[What to produce] Copy out the entries below exactly as they stand, but only from the line containing "green plastic bottle: 332,63 does not move" through the line containing "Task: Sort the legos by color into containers".

Items listed in a dataset:
--------------------------------

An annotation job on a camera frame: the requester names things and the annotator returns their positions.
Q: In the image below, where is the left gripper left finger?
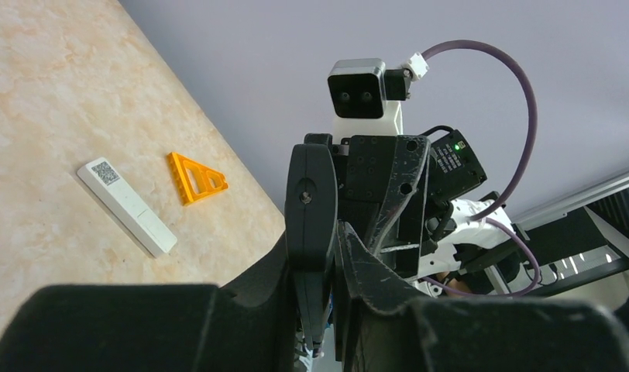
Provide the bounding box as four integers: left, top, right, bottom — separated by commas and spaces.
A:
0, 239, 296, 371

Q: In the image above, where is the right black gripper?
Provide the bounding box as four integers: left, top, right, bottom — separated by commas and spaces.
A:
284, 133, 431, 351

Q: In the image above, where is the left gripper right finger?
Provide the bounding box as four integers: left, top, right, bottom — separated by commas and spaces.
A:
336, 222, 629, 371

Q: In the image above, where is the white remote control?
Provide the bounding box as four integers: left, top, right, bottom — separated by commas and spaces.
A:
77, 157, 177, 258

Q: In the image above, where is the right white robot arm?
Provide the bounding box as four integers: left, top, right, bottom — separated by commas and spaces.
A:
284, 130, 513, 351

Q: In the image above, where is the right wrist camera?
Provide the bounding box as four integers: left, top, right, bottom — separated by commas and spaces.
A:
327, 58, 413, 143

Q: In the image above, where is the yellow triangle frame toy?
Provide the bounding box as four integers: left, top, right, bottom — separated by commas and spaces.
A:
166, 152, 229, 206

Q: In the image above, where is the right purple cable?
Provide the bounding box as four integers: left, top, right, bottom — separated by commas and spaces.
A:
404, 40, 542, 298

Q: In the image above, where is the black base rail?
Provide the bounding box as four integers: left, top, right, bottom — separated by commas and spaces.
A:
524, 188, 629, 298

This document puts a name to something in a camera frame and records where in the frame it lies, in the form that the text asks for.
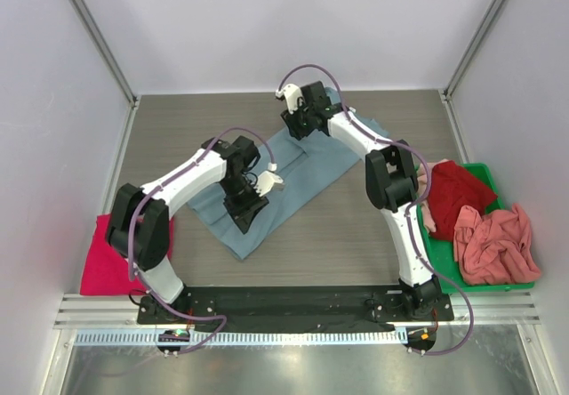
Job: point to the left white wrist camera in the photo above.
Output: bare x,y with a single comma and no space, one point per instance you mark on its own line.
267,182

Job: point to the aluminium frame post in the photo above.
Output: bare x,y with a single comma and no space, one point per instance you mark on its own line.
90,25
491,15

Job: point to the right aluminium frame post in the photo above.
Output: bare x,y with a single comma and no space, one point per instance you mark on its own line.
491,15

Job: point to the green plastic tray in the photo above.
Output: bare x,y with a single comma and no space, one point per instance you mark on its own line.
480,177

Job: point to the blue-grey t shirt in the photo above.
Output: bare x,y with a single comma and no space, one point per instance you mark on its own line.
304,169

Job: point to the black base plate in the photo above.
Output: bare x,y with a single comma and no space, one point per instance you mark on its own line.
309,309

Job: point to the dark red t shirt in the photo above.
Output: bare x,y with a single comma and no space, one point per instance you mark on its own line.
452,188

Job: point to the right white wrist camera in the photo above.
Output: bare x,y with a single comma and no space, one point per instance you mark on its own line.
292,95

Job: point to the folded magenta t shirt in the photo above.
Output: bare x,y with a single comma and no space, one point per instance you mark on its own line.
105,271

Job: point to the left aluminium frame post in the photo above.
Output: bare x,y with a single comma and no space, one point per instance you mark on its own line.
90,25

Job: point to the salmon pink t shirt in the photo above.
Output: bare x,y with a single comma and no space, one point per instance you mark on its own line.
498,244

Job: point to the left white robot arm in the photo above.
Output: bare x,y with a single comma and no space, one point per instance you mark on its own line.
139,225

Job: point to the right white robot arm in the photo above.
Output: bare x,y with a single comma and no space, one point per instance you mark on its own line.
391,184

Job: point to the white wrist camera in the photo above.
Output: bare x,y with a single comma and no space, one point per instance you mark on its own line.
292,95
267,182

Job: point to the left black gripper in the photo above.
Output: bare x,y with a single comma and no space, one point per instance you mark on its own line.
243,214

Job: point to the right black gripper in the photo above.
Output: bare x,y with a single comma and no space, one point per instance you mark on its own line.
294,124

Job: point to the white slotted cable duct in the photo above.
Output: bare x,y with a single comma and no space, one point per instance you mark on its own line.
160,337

--------------------------------

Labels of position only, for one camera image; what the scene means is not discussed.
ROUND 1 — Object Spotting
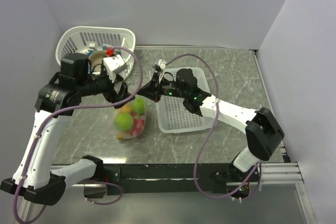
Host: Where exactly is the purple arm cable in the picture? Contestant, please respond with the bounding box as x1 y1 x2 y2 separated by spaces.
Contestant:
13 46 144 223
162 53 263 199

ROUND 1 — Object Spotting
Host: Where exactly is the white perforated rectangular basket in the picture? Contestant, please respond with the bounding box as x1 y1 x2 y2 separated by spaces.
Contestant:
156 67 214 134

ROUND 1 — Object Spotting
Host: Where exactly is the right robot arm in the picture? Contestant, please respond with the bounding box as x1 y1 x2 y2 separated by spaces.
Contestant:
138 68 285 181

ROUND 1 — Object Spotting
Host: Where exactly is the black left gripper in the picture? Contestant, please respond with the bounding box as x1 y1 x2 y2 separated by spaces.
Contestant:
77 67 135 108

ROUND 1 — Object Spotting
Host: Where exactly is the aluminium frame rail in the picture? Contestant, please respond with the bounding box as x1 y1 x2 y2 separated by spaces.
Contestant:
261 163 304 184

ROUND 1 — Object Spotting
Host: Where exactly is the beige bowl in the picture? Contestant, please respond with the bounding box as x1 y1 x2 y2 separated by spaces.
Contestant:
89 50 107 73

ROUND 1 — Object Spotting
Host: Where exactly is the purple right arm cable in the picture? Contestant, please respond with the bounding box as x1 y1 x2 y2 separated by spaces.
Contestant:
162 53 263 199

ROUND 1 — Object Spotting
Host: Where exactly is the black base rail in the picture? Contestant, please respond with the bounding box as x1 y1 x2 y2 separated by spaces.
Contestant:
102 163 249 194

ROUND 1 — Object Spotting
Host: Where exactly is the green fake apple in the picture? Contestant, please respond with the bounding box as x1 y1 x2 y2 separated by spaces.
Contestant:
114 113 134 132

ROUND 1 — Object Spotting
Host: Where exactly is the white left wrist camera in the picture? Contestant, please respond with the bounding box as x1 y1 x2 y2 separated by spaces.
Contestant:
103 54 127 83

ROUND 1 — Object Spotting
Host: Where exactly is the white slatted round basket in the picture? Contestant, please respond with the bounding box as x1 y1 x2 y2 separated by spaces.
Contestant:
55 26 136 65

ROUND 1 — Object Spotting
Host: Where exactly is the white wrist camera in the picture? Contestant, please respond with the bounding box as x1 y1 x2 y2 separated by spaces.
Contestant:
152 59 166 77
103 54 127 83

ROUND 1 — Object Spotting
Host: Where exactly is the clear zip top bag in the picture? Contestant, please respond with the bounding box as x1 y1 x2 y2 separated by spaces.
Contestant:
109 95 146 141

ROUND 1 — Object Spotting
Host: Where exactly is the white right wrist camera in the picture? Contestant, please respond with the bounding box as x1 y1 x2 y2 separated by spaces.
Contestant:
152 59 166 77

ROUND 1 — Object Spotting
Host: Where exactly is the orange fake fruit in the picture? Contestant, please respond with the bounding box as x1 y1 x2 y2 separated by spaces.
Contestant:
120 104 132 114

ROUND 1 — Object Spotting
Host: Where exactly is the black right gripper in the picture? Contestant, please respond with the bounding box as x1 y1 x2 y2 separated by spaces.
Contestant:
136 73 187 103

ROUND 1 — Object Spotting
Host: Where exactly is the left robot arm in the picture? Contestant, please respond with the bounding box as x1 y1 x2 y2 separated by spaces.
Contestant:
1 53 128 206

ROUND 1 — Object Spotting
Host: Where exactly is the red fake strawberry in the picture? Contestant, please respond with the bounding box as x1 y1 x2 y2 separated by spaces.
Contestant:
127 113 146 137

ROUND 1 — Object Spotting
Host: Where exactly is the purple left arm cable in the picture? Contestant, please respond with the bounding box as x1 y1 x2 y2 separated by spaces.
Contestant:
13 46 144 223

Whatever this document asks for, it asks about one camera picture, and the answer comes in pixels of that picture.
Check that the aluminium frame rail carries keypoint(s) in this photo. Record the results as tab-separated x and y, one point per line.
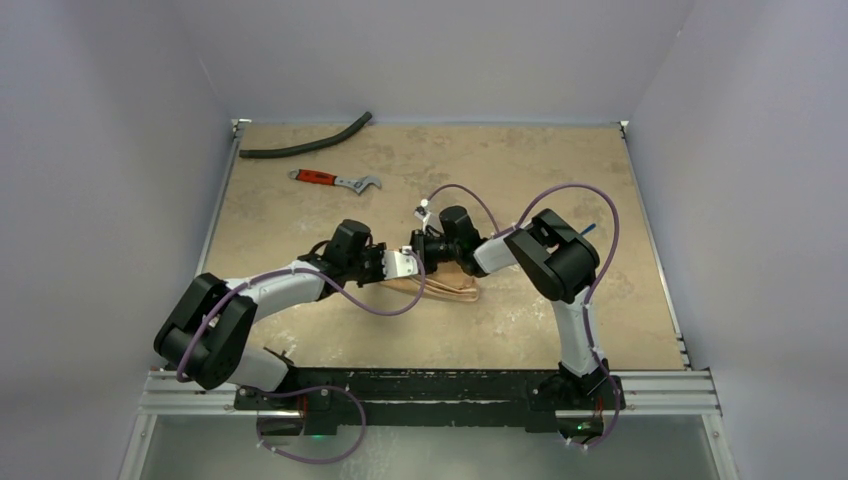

--------------------------------

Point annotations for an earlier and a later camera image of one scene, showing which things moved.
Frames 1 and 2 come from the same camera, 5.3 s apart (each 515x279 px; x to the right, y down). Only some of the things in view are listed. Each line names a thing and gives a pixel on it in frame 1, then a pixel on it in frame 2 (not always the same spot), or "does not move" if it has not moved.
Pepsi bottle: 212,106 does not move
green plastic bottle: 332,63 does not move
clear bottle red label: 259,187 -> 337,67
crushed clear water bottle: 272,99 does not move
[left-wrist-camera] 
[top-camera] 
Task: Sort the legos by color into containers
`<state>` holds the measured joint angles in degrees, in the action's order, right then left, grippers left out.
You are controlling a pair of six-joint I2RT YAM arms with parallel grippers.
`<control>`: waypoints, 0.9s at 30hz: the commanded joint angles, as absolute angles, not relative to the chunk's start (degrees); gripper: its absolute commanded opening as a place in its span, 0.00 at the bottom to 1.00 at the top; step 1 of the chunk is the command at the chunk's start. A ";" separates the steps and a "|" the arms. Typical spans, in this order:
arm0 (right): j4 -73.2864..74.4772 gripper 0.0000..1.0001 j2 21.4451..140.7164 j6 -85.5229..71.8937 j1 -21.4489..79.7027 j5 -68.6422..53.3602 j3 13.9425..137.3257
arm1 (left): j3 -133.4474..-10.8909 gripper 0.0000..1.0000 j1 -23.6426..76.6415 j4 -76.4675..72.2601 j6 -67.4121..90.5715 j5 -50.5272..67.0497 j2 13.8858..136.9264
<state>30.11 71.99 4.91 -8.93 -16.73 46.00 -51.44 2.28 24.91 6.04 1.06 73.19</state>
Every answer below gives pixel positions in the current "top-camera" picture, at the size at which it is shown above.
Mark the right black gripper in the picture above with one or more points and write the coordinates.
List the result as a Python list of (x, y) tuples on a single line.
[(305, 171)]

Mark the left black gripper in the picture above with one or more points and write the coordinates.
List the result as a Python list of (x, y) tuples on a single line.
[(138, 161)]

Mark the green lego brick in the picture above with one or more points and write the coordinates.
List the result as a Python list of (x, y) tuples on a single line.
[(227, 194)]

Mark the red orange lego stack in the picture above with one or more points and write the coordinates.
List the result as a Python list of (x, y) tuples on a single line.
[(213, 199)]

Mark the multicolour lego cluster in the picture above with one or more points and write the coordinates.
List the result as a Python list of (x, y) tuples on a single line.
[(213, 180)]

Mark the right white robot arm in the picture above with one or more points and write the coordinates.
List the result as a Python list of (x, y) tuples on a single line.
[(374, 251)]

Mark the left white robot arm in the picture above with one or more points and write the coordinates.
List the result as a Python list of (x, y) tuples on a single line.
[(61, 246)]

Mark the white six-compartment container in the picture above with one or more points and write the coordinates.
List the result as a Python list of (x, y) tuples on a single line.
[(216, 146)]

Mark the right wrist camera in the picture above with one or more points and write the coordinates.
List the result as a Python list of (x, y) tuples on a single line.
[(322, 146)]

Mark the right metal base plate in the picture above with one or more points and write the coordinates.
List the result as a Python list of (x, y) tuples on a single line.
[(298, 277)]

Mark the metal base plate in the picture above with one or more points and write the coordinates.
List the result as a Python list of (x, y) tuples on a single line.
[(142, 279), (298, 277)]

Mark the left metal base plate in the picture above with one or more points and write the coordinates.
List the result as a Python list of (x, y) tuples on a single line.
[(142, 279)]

--------------------------------

[Task output]
green plastic bottle: 332,63 does not move
clear bottle red label: 259,187 -> 337,67
crushed clear water bottle: 272,99 does not move
[left-wrist-camera] 
[top-camera] 
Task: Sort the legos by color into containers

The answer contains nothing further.